Some people believe in reincarnation but I do not know what to believe in that regard. Lately I have been reflecting on my life repeatedly and I realize I have gone through so many seasons, so many cycles that I feel I have lived several lives and I have traveled a long, long way. Internally, physically, intellectually, emotionally, and spiritually, I think of myself as an ancient tree: I have a ring for every one of the lives I have lived. Tita is one of those rings, one of the bigger ones perhaps.

Life does present itself to us in cycles, in circles. Things, people, friends, lovers, and yes, pets also, come into our lives and leave an indelible mark on us. We are left transformed forever when they leave us. At one point, it will be us who will leave others, and we become another season, another cycle or circle in someone else’s life.

I had Tita put down early on December 9, 2005. It was one of the saddest days in my life. The previous two nights we didn’t sleep well. She struggled to go outside to do her business on the first night, and on the second night she peed, pooped, and threw up all around even though she had not eaten for three days. She looked at me and I could see in her eyes how sorry she was, embarrassed perhaps—we tend to anthropomorphize our pets too much sometimes—but I knew the time I feared the most had come. At 3:00 a.m., I made the decision I was going to call the veterinarian in the morning and went to bed, but I couldn’t sleep.

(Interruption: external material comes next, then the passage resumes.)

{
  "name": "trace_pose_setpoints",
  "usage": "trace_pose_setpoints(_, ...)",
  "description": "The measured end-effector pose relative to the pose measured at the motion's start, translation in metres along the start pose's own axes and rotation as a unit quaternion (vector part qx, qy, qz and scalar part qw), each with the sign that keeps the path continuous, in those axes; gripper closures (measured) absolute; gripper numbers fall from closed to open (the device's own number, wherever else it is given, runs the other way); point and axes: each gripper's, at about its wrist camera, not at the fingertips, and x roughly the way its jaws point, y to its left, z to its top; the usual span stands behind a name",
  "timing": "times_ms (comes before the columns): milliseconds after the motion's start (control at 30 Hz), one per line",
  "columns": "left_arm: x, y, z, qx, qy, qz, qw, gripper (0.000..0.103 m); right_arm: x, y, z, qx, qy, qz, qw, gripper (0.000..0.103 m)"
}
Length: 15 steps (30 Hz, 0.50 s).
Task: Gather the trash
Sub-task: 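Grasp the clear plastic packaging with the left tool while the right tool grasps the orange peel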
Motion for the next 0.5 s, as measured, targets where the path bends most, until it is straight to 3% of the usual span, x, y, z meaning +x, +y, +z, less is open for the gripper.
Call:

When I came back from the veterinarian my cultural beliefs in dealing with the deceased took over me and I made a shrine with Tita’s picture, her collar, flowers, candles, food and water. I also kept her bed intact for three months and I have allowed myself to cry as I please.

“Our life is an apprentice to the truth that around every circle another can be drawn; that there is no end in nature, but every end is a beginning; that there is always another dawn risen on mid-noon, and under every deep a lower deep opens. There are no fixtures in nature. The universe is fluid and volatile. Permanence is but a word of degrees,” Ralph Waldo Emerson also wrote.

I know that another pet will come into my life, a wonderful pet indeed, because there is a history that is waiting to be repeated; there is a circle whose circumference must encompass some of me, there is a cycle that cries to be circumvented again. I also know that I will not forget my beautiful companion of ten years; an unforgettable animal soul that taught me about love and responsibility, a dog that tamed me, trained me, and made me hers.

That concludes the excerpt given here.